* What you should do:
Which lines should be repeated? Exactly the one containing "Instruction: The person" and every line after it through the end of the entries below.
══════════════════════════════
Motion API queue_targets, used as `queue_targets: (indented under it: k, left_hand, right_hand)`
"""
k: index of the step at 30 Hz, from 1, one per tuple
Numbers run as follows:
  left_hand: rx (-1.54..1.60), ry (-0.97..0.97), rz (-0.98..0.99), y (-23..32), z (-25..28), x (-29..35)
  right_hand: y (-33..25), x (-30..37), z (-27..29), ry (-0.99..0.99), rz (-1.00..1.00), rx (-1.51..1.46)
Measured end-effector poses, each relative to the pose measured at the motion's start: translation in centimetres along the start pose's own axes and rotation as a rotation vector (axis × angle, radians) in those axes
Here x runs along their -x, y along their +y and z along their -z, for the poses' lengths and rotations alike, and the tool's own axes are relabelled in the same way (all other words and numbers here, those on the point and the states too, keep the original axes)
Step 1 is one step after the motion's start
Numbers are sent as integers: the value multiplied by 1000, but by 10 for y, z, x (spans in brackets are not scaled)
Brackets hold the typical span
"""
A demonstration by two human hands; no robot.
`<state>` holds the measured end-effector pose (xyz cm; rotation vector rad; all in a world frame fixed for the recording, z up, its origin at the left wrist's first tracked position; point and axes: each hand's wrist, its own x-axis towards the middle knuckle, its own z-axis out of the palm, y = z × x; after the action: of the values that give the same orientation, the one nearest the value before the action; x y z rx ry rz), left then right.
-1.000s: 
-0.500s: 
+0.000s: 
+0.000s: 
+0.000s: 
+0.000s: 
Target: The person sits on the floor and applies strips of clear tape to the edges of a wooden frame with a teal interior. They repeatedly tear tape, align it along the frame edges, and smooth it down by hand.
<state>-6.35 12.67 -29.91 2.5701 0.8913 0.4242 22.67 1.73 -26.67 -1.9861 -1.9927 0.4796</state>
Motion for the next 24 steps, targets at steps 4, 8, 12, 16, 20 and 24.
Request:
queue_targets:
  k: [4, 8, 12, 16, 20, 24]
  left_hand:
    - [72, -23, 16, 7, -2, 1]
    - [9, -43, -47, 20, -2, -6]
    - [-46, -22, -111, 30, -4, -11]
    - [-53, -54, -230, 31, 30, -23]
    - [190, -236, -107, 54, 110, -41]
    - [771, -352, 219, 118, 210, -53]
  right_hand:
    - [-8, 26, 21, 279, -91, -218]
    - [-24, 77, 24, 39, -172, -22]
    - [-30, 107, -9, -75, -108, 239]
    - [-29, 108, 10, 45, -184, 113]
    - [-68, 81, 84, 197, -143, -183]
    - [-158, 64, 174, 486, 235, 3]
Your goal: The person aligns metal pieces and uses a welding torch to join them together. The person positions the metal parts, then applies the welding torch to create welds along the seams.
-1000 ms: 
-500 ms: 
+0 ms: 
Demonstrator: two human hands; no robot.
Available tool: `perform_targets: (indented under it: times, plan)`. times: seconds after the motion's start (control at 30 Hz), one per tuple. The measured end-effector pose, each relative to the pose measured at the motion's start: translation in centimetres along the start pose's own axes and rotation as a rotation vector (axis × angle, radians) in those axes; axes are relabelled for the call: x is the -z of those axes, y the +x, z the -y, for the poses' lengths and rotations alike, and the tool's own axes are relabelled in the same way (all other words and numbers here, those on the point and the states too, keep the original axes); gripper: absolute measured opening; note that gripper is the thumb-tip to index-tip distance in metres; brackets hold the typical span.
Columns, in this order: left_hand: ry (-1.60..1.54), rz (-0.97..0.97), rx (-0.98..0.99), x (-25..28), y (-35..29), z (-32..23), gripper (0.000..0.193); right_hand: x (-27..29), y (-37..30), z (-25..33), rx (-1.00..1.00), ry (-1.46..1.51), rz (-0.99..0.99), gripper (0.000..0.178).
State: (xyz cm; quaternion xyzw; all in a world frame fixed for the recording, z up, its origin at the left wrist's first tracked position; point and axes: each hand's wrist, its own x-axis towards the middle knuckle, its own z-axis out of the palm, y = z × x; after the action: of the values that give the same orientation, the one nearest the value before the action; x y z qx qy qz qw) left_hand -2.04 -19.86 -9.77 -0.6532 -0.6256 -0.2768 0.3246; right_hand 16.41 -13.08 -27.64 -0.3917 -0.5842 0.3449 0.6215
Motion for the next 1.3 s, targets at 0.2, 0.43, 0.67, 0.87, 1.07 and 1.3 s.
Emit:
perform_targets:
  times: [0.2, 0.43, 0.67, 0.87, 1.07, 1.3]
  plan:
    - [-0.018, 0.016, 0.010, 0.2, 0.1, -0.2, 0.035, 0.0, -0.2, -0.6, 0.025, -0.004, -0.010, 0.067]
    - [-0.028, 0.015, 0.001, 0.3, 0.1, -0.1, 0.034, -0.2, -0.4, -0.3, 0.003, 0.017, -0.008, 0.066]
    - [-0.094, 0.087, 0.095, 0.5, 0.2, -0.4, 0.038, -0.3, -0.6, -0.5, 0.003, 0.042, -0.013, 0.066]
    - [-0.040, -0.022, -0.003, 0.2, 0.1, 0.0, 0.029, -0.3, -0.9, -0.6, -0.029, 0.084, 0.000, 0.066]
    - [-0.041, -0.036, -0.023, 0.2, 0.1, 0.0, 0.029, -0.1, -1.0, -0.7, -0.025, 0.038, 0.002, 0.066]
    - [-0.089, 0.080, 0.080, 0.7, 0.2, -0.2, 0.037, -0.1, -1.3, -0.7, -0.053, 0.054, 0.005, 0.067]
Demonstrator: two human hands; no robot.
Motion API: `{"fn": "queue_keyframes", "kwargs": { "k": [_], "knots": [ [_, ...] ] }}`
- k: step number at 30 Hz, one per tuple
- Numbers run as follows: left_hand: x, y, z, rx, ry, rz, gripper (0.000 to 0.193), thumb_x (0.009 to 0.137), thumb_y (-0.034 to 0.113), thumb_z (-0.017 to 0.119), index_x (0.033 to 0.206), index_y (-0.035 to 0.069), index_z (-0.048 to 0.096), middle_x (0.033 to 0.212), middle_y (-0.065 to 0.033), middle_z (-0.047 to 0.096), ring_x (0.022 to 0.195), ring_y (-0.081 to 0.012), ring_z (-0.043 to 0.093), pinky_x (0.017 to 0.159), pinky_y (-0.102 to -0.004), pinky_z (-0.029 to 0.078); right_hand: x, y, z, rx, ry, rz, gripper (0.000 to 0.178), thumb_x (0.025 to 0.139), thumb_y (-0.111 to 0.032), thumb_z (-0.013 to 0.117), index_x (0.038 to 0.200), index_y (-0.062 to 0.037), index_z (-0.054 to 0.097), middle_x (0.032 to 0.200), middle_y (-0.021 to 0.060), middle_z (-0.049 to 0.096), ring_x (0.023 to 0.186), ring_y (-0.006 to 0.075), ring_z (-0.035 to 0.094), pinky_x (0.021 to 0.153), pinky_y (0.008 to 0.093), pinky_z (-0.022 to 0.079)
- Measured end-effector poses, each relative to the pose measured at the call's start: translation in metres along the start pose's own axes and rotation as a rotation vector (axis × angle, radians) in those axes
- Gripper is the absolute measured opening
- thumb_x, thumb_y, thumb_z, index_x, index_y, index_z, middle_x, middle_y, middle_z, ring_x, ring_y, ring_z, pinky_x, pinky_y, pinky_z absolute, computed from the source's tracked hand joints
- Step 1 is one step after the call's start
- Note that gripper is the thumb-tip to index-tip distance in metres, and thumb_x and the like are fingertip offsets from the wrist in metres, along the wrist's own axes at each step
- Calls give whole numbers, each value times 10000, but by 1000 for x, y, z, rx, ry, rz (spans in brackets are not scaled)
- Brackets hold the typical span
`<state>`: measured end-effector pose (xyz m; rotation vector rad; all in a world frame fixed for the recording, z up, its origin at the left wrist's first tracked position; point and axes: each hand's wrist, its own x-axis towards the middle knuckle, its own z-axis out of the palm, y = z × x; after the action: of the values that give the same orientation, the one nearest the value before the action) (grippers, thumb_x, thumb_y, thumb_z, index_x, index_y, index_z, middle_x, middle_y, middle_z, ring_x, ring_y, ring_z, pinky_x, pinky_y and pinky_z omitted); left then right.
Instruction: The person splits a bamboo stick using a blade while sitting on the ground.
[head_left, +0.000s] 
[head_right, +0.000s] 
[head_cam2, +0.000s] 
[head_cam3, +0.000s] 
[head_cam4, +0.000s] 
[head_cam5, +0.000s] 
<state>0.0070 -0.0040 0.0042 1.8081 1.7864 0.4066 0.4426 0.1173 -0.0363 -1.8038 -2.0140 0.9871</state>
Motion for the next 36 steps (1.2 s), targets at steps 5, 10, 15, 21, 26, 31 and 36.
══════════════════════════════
* The completed task:
Instruction: The person splits a bamboo stick using a blade while sitting on the ground.
[head_left, +0.000s] 
[head_right, +0.000s] 
[head_cam2, +0.000s] 
[head_cam3, +0.000s] 
[head_cam4, +0.000s] 
[head_cam5, +0.000s] 
<state>0.0070 -0.0040 0.0042 1.8081 1.7864 0.4066 0.4426 0.1173 -0.0363 -1.8038 -2.0140 0.9871</state>
Motion for the next 36 steps (1.2 s), targets at steps 5, 10, 15, 21, 26, 31 and 36.

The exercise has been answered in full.